• [Dataset extract]
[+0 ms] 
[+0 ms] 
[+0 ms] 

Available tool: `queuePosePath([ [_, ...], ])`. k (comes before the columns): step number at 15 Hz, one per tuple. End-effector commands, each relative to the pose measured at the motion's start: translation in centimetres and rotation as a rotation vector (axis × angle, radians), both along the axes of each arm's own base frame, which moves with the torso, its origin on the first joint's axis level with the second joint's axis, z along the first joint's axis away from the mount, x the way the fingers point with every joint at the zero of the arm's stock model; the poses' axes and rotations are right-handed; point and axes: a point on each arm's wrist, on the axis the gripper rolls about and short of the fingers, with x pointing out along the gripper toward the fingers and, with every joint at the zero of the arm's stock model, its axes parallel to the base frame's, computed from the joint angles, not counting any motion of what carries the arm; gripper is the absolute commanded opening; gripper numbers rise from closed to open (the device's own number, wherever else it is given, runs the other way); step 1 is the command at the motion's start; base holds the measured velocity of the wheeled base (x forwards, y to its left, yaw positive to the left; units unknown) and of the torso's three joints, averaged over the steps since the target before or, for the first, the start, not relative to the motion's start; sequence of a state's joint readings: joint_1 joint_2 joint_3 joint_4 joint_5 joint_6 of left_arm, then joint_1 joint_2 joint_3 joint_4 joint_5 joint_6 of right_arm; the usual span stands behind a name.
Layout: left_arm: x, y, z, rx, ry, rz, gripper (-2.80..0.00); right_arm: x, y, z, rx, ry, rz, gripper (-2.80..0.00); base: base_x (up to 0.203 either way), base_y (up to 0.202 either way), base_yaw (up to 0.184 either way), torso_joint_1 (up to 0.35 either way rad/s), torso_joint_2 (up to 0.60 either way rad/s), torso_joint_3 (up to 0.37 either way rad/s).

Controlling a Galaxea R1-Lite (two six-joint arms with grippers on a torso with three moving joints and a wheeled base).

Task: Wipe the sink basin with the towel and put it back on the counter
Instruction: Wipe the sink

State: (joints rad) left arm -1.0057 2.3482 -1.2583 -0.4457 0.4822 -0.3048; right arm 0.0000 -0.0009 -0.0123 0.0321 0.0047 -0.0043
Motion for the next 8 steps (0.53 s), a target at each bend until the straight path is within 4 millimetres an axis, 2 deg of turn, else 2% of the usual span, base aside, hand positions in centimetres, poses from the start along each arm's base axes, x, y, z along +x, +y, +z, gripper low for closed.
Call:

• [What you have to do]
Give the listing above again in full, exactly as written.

• [Result for this task]
[+0 ms] 
[+0 ms] 
[+0 ms] 

Available tool: `queuePosePath([ [_, ...], ])`. k (comes before the columns): step number at 15 Hz, one per tuple. End-effector commands, each relative to the pose measured at the motion's start: translation in centimetres and rotation as a rotation vector (axis × angle, radians), both along the axes of each arm's own base frame, which moves with the torso, its origin on the first joint's axis level with the second joint's axis, z along the first joint's axis away from the mount, x the way the fingers point with every joint at the zero of the arm's stock model; the poses' axes and rotations are right-handed; point and axes: a point on each arm's wrist, on the axis the gripper rolls about and short of the fingers, with x pointing out along the gripper toward the fingers and, with every joint at the zero of the arm's stock model, its axes parallel to the base frame's, computed from the joint angles, not counting any motion of what carries the arm; gripper is the absolute commanded opening; gripper numbers rise from closed to open (the device's own number, wherever else it is given, runs the other way); step 1 is the command at the motion's start; base holds the measured velocity of the wheeled base (x forwards, y to its left, yaw positive to the left; units unknown) and of the torso's three joints, averaged over the steps since the target before or, for the first, the start, not relative to the motion's start; sequence of a state's joint readings: joint_1 joint_2 joint_3 joint_4 joint_5 joint_6 of left_arm, then joint_1 joint_2 joint_3 joint_4 joint_5 joint_6 of right_arm; the usual span stands behind a name.
Layout: left_arm: x, y, z, rx, ry, rz, gripper (-2.80..0.00); right_arm: x, y, z, rx, ry, rz, gripper (-2.80..0.00); base: base_x (up to 0.203 either way), base_y (up to 0.202 either way), base_yaw (up to 0.184 either way), torso_joint_1 (up to 0.35 either way rad/s), torso_joint_2 (up to 0.60 either way rad/s), torso_joint_3 (up to 0.37 either way rad/s).

Controlling a Galaxea R1-Lite (two six-joint arms with grippers on a torso with three moving joints and a wheeled base).

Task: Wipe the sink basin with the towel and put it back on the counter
Instruction: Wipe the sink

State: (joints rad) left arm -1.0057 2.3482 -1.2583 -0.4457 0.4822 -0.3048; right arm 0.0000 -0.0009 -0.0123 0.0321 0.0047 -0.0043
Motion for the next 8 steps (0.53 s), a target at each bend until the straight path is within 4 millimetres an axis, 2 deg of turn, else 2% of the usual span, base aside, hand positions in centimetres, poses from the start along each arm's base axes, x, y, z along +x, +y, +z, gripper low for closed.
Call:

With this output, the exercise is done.